Dryer v. Malm

Decision Date06 July 1956
Docket NumberNo. 33974,33974
Citation77 N.W.2d 804,163 Neb. 72
PartiesMinnie E. DRYER, Appellant, v. Eugene H. MALM and Joe Vetchek, Appellees.
CourtNebraska Supreme Court

Syllabus by the Court.

1. A motion for a directed verdict or its equivalent must be treated as an admission of the truth of all material and relevant evidence submitted on behalf of the party against whom the motion is directed, and such party is entitled to have every controverted fact resolved in his favor and to have the benefit of every inference which can reasonably be deduced from the evidence.
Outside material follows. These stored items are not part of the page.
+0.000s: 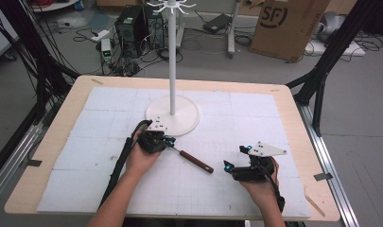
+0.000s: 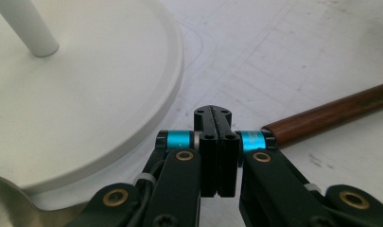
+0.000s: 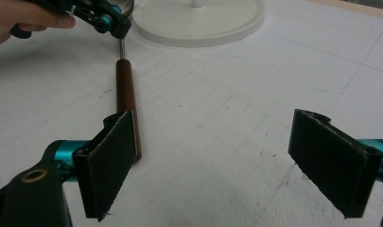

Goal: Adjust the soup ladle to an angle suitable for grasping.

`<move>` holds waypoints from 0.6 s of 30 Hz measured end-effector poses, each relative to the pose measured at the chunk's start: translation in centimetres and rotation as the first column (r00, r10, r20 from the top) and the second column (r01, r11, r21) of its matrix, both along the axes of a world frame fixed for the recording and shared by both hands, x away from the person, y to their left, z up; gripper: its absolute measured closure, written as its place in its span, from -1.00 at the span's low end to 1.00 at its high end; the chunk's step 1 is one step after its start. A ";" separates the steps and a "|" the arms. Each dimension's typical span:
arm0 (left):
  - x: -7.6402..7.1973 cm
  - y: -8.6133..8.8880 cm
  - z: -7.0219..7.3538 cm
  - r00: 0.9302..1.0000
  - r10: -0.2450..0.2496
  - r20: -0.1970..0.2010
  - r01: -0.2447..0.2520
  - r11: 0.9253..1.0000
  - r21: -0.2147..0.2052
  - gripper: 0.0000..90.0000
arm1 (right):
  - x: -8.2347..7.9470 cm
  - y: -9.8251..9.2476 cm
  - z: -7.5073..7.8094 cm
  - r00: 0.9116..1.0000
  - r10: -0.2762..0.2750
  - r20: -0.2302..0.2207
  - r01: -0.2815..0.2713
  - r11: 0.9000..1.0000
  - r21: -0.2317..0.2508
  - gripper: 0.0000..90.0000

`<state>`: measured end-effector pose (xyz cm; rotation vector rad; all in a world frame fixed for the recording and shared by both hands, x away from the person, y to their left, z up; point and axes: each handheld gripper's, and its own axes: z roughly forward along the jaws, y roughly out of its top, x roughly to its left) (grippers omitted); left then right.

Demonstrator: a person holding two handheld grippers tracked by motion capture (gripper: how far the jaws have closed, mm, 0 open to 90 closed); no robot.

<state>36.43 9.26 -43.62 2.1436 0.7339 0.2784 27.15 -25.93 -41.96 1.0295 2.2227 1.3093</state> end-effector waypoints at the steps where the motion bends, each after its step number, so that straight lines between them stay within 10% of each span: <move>1: 0.0 0.0 0.0 1.000 0.000 0.000 0.000 1.000 0.000 1.00 | 0.0 0.0 0.0 1.000 0.000 0.000 0.000 1.000 0.000 -0.68; 18: -0.5 0.3 -0.6 0.999 0.046 0.000 -0.045 0.992 0.122 1.00 | -0.1 -0.1 0.0 1.000 0.003 -0.001 -0.003 1.000 0.002 -0.67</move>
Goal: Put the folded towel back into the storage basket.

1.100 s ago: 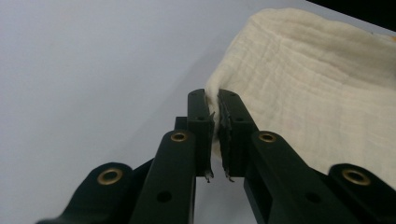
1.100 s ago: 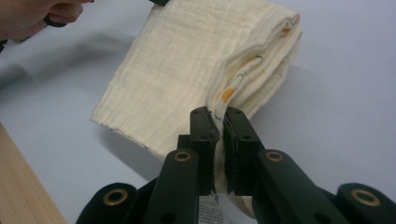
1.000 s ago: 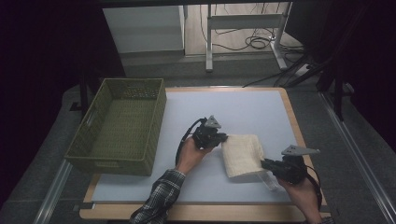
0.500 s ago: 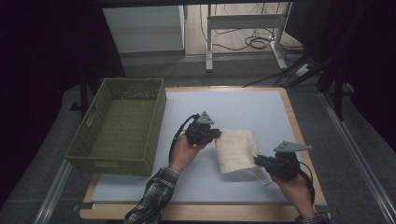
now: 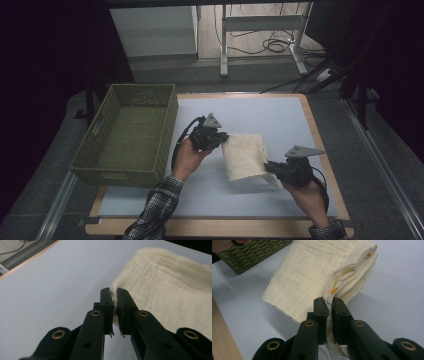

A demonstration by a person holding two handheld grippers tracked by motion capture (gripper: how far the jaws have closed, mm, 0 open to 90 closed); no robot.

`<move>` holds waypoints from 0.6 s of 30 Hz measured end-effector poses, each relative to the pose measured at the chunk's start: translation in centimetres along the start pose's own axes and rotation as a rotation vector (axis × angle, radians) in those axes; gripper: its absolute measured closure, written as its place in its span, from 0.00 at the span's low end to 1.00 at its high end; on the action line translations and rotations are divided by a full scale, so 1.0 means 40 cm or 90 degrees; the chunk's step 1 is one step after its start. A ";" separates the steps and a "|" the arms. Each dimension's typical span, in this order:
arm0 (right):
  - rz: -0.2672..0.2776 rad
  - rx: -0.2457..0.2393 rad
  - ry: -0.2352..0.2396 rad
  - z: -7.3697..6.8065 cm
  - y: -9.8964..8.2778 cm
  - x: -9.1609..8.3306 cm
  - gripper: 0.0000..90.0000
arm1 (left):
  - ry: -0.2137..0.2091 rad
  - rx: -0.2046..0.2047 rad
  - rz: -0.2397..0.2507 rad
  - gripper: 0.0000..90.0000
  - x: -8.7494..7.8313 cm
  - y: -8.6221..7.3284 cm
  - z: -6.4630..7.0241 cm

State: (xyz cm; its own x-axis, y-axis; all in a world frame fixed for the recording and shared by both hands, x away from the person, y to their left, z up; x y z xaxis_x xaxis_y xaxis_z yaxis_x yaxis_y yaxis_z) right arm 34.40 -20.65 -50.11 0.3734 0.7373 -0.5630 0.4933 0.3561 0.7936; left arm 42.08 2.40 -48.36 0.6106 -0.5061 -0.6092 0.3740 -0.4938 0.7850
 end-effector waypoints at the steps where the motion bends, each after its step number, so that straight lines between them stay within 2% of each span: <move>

2. In an action wherein there is any evidence which will support a finding for a party having the burden of proof, the trial court cannot disregard it and direct a verdict against him.

3. In a case where different minds may reasonably draw different conclusions or inferences from the adduced evidence, or if there is a conflict in the evidence as to whether or not the evidence establishes negligence or contributory negligence, and the degree thereof, when one is compared with the other, such issues must be submitted to a jury.

4. Proximate cause, as used in the law of negligence, is that cause which in a natural sequence, unbroken by any efficient intervening cause, produces the injury, and without which the accident could not have happened.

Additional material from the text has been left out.